# [About this exercise]
The entries follow. Copy every line in which "each" appears.

# [Input for this task]
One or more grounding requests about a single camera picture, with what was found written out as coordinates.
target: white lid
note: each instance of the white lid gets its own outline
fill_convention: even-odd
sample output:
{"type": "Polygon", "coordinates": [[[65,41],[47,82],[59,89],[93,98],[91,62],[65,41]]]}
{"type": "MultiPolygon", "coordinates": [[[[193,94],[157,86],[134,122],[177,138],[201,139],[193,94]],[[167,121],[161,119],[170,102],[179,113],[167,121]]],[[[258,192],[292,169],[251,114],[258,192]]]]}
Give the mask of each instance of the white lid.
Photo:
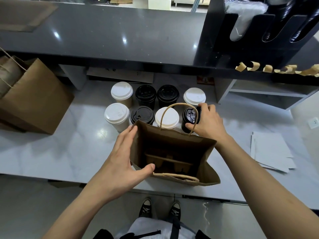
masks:
{"type": "MultiPolygon", "coordinates": [[[[166,108],[167,107],[162,107],[155,114],[155,121],[158,124],[158,126],[160,126],[160,121],[162,119],[163,112],[165,111],[166,108]]],[[[178,124],[178,122],[179,122],[179,115],[177,111],[170,107],[164,114],[162,127],[171,129],[171,128],[174,128],[178,124]]]]}
{"type": "Polygon", "coordinates": [[[111,95],[115,100],[122,101],[131,97],[133,94],[132,86],[124,81],[118,82],[113,85],[111,95]]]}
{"type": "Polygon", "coordinates": [[[189,88],[184,93],[184,100],[191,105],[198,105],[206,101],[206,95],[200,88],[189,88]]]}
{"type": "Polygon", "coordinates": [[[130,110],[121,103],[110,104],[104,112],[104,118],[109,123],[116,124],[124,121],[130,114],[130,110]]]}

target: white-lidded cup
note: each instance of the white-lidded cup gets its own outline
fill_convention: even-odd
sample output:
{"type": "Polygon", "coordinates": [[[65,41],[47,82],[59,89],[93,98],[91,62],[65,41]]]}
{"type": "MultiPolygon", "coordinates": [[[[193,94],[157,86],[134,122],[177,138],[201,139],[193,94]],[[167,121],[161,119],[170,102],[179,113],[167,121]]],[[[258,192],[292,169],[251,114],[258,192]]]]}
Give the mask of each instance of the white-lidded cup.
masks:
{"type": "Polygon", "coordinates": [[[104,112],[105,120],[112,124],[118,132],[123,132],[129,125],[130,110],[121,103],[110,104],[104,112]]]}
{"type": "Polygon", "coordinates": [[[197,87],[192,87],[185,91],[183,98],[187,104],[193,106],[196,106],[199,103],[203,103],[206,101],[205,93],[197,87]]]}
{"type": "Polygon", "coordinates": [[[133,88],[132,86],[124,81],[118,82],[113,85],[111,89],[111,96],[118,102],[126,105],[130,108],[133,103],[133,88]]]}
{"type": "MultiPolygon", "coordinates": [[[[165,111],[166,108],[167,106],[162,107],[155,114],[155,121],[158,127],[160,127],[160,121],[162,119],[163,112],[165,111]]],[[[170,107],[164,114],[163,121],[162,121],[162,128],[173,129],[174,127],[176,127],[178,122],[179,122],[179,115],[177,111],[170,107]]]]}

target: person's left hand
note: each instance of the person's left hand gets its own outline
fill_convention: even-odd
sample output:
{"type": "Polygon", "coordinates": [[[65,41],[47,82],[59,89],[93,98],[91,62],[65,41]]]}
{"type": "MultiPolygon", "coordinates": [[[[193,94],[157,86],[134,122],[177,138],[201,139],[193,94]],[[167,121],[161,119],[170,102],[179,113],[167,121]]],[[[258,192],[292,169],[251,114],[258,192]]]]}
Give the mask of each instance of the person's left hand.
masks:
{"type": "Polygon", "coordinates": [[[148,164],[137,171],[131,167],[130,150],[137,130],[137,126],[129,126],[118,135],[109,157],[84,187],[82,193],[86,197],[106,204],[134,188],[153,173],[154,164],[148,164]]]}

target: open paper bag
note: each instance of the open paper bag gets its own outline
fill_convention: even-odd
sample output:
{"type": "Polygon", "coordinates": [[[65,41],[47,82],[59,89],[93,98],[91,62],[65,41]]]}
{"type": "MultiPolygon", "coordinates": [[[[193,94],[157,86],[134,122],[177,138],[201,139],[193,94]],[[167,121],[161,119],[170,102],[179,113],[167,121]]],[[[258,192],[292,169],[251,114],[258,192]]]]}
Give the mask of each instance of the open paper bag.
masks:
{"type": "Polygon", "coordinates": [[[5,54],[10,59],[2,59],[0,67],[1,85],[8,88],[3,90],[0,98],[0,129],[53,134],[69,108],[73,94],[39,59],[23,62],[5,54]],[[20,69],[18,79],[13,64],[20,69]]]}
{"type": "MultiPolygon", "coordinates": [[[[188,105],[173,104],[165,112],[178,104],[188,105]]],[[[220,184],[218,174],[207,162],[216,141],[191,135],[193,131],[185,134],[161,128],[161,124],[160,127],[155,127],[140,120],[134,123],[134,126],[138,127],[130,155],[134,168],[141,169],[149,163],[154,163],[154,177],[192,186],[220,184]]]]}

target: black countertop
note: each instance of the black countertop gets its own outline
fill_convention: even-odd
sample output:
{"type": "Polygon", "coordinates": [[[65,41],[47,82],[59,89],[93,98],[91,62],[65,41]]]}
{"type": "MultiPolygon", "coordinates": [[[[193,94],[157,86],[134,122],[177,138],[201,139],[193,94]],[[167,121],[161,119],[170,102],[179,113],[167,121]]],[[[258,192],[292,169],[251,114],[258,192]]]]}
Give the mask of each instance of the black countertop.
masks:
{"type": "MultiPolygon", "coordinates": [[[[307,82],[299,75],[240,73],[227,55],[211,52],[207,44],[200,50],[205,13],[57,5],[33,32],[0,31],[0,46],[45,63],[319,85],[319,79],[307,82]]],[[[292,60],[305,69],[319,63],[318,57],[319,43],[312,38],[292,60]]]]}

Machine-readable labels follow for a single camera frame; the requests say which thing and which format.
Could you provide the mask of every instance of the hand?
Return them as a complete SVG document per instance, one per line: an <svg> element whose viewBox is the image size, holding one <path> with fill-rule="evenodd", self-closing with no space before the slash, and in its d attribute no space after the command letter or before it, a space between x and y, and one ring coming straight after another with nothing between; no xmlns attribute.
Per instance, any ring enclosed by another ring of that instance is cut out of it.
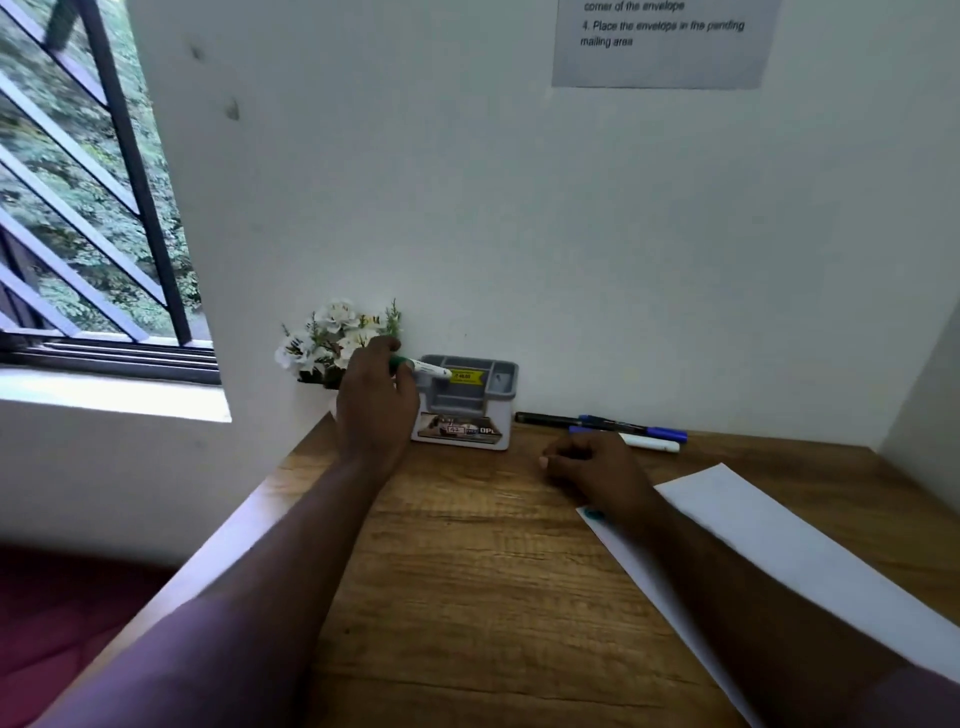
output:
<svg viewBox="0 0 960 728"><path fill-rule="evenodd" d="M410 443L420 395L408 364L390 377L393 336L377 336L353 354L337 395L337 432L344 460L371 469L381 484L393 474Z"/></svg>
<svg viewBox="0 0 960 728"><path fill-rule="evenodd" d="M615 432L575 432L543 451L540 466L568 480L614 523L641 531L655 526L666 501Z"/></svg>

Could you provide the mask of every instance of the wood grain surface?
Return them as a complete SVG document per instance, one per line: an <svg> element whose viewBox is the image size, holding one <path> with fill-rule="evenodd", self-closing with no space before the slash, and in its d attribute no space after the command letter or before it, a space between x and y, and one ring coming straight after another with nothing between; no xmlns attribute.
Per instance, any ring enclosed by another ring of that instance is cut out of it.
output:
<svg viewBox="0 0 960 728"><path fill-rule="evenodd" d="M558 430L507 452L413 444L360 535L317 645L302 724L744 725L546 482ZM321 422L112 643L102 667L250 547L335 457ZM636 451L662 483L726 463L960 623L960 519L864 448L691 433Z"/></svg>

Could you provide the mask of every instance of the purple sleeve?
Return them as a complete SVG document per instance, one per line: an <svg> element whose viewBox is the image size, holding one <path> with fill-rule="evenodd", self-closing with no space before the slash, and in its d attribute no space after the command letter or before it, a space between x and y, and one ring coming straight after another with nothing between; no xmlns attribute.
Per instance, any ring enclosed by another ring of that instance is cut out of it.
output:
<svg viewBox="0 0 960 728"><path fill-rule="evenodd" d="M158 622L34 728L277 726L298 677L254 621L201 597Z"/></svg>
<svg viewBox="0 0 960 728"><path fill-rule="evenodd" d="M870 688L843 728L954 728L960 685L922 667L904 667Z"/></svg>

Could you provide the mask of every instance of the floor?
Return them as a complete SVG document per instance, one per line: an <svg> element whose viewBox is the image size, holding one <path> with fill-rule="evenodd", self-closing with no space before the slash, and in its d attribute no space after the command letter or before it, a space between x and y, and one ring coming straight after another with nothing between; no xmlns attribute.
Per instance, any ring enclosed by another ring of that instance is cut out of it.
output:
<svg viewBox="0 0 960 728"><path fill-rule="evenodd" d="M35 720L173 574L0 546L0 728Z"/></svg>

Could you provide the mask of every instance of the person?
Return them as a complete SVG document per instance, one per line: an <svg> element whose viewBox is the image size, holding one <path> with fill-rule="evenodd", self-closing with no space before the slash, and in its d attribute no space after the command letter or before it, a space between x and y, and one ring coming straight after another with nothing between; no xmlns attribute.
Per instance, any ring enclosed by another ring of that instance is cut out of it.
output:
<svg viewBox="0 0 960 728"><path fill-rule="evenodd" d="M276 726L354 541L403 457L419 409L396 339L350 361L337 400L339 456L250 551L161 620L36 728ZM622 533L649 548L768 726L934 726L960 716L960 688L783 587L675 510L611 433L568 435L540 458Z"/></svg>

# [Written response]
note: each instance of the white lid gets its own outline
Give the mask of each instance of the white lid.
note: each instance of the white-lidded cup gets its own outline
Give the mask of each instance of the white-lidded cup.
note: each instance of the person's left hand gets its own outline
Give the mask of each instance of the person's left hand.
note: each instance of the open paper bag gets its own outline
Give the mask of each instance of the open paper bag.
note: each instance of the black countertop gets its own outline
Give the mask of each instance of the black countertop.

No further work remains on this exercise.